Yeniden merhaba! Bu yazımda sizlere çok sevdiğim bir ressam ve onun çok sevdiğim bir resminden bahsedeceğim. Bu resmin anlamı Felsefe ile ilgili olduğu için de ayrı bir sevgim var. Yani hem Sanat Tarihi'ni hem de Felsefe'yi içeren bir resim. Şimdi biraz resim hakkındaki bilgilere bakalım.
The Death of Socrates - Jacques-Louis David (1787 - Metropolitan Museum of Art, NY) |
Resim 1787 yılında Neo-Klasik akıma mensup olan Fransız ressam Jacques-Louis David tarafından yapılıyor. Akım klasiğe dönüşü içeren bir akım ve bu konu da bu akıma uygun bir içerik oluşturuyor aslında.

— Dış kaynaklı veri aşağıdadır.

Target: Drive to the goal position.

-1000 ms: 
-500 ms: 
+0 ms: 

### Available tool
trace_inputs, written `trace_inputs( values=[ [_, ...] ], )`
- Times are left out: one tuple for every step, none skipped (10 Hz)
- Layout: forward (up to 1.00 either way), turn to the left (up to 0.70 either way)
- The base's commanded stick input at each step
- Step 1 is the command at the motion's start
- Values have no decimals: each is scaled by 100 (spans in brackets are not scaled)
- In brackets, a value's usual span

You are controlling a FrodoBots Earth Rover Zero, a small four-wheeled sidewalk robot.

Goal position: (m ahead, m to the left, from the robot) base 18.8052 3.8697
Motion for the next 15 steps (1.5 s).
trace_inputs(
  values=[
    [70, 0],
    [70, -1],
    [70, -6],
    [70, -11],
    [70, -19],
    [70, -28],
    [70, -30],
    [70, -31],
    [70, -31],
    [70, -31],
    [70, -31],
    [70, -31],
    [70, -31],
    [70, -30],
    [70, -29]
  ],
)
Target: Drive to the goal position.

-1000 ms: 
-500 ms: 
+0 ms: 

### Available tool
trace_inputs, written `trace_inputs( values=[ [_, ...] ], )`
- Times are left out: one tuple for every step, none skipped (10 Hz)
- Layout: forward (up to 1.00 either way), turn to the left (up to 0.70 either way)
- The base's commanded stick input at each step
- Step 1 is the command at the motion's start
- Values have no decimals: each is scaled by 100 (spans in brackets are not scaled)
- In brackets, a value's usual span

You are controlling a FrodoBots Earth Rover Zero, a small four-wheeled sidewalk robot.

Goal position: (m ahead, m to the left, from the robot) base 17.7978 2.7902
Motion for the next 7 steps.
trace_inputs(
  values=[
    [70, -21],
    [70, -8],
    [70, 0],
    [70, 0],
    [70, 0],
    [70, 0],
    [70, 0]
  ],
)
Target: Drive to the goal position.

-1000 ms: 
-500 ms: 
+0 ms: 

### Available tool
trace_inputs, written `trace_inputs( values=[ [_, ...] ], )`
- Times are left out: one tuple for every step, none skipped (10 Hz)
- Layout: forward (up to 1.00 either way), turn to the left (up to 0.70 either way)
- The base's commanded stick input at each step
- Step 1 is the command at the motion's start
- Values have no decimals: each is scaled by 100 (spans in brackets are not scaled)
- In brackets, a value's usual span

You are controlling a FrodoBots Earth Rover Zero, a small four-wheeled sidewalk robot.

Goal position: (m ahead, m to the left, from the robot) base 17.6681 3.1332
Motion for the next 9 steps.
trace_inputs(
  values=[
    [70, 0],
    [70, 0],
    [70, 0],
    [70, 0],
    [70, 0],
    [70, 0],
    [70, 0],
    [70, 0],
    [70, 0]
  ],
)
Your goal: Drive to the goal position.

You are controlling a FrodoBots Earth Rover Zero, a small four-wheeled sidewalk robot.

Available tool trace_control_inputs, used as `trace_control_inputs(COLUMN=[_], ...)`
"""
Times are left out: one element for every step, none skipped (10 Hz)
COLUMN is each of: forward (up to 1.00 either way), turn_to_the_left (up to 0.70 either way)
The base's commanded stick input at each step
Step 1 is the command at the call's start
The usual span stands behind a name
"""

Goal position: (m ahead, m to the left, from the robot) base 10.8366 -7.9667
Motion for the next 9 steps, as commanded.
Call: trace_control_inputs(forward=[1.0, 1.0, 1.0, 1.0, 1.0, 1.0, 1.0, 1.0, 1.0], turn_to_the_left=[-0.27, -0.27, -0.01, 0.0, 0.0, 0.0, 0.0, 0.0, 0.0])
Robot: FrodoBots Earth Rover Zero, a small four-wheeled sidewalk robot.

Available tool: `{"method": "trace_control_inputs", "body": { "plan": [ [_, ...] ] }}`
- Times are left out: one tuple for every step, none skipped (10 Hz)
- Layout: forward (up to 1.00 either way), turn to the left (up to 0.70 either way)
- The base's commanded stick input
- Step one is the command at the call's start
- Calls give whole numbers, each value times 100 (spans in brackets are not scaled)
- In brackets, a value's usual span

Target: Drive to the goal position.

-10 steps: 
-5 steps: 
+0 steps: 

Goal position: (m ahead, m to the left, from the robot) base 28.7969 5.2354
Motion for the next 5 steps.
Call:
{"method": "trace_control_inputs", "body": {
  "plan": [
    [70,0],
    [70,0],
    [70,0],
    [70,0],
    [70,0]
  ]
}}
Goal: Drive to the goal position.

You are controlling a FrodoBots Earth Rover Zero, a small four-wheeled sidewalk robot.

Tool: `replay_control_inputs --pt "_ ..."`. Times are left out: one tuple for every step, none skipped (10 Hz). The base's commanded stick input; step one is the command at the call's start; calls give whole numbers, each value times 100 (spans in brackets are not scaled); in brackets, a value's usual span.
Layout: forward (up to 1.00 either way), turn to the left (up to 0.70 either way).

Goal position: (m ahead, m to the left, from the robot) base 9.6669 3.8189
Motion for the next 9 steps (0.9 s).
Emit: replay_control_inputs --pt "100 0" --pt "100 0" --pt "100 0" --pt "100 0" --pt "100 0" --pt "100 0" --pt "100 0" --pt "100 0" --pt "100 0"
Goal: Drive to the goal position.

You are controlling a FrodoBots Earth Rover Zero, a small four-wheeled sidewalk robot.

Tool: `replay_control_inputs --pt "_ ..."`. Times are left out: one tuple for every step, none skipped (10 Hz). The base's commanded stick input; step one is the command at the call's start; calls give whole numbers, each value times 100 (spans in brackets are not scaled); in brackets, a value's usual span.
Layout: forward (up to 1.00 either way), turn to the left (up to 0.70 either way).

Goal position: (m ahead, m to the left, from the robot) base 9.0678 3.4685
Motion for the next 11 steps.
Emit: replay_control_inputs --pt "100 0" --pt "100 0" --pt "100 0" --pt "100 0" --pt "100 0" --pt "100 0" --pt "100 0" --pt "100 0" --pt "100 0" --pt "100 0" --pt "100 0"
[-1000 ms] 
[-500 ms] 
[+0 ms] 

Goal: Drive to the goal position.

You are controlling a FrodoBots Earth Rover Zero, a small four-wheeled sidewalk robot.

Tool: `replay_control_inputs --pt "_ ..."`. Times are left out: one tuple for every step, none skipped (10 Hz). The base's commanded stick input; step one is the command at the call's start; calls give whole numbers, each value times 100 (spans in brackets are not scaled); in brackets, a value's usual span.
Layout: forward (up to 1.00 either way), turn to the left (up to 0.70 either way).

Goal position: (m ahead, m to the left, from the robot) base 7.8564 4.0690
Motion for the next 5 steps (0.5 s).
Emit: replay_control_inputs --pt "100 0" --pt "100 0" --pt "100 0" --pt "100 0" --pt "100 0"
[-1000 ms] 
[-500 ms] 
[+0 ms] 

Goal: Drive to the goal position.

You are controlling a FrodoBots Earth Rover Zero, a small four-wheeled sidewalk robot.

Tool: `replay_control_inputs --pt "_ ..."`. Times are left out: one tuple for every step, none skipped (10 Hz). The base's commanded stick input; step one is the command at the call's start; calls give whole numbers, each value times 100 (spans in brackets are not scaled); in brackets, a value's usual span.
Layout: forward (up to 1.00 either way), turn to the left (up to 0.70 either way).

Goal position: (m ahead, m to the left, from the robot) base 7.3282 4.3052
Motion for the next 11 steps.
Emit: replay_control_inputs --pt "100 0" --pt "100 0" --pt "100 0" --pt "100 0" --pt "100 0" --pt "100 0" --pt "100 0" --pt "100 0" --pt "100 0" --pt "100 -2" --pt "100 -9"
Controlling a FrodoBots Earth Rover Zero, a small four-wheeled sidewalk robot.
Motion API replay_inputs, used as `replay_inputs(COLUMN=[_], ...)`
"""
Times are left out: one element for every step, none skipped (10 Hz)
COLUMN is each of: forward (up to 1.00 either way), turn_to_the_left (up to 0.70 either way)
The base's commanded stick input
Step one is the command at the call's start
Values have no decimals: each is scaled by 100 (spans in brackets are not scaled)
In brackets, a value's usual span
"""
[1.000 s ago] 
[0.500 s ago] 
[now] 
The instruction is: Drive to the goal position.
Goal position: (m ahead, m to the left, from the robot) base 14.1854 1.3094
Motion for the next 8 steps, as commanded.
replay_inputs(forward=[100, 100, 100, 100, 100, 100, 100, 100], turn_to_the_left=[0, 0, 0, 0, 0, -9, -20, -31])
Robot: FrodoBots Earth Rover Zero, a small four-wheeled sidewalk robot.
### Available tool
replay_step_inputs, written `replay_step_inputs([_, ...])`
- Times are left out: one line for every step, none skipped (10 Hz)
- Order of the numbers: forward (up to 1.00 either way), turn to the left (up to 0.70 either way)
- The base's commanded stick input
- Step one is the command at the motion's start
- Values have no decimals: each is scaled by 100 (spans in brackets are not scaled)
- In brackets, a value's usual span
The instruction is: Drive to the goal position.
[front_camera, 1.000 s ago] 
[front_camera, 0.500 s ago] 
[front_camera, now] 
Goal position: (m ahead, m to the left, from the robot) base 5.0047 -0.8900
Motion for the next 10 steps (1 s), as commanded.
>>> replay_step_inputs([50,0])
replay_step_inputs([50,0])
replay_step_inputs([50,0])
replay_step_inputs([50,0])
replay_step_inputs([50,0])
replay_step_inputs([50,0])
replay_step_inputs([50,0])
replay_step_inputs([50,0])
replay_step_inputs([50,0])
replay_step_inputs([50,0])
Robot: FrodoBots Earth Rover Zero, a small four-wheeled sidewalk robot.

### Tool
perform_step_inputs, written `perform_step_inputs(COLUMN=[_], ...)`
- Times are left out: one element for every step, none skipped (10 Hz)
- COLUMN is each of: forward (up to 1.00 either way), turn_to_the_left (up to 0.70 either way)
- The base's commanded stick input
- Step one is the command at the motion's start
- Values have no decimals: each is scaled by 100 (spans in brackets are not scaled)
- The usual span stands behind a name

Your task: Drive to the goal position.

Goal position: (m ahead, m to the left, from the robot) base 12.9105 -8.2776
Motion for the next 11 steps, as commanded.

Socrates Antik Yunan filozoflarından, aynı zamanda Platon'un da hocası. O dönemde gençleri yoldan çıkardığı, ahlaklarını bozduğu suçlamaları ile yargılanıyor ve ölüme mahkum ediliyor. Aslında Socrates'in yaptığı halkın doğruya ulaşmasını sağlamak. Fakat o dönemde bunun doğru algılanması zor. Socrates'in bu ölümden kaçınması mümkün. Sürgüne gönderilecek ya da idam edilecektir. Fakat o kendi bildiği doğru yolda giden bir filozof olduğu için sürgüne gitmeyi seçmemiş ve bu yolda da ölümü göze almıştır. Baldıran zehiri içerek hayatına bir nevi kendi eliyle son vermiştir. Bu konuda "Socrates'in Savunması" diyaloguna bir göz atmanızı öneririm. Kitapta konuyu daha ayrıntılı olarak kavrayabilirsiniz. Ben sadece olayın özünü aktardım.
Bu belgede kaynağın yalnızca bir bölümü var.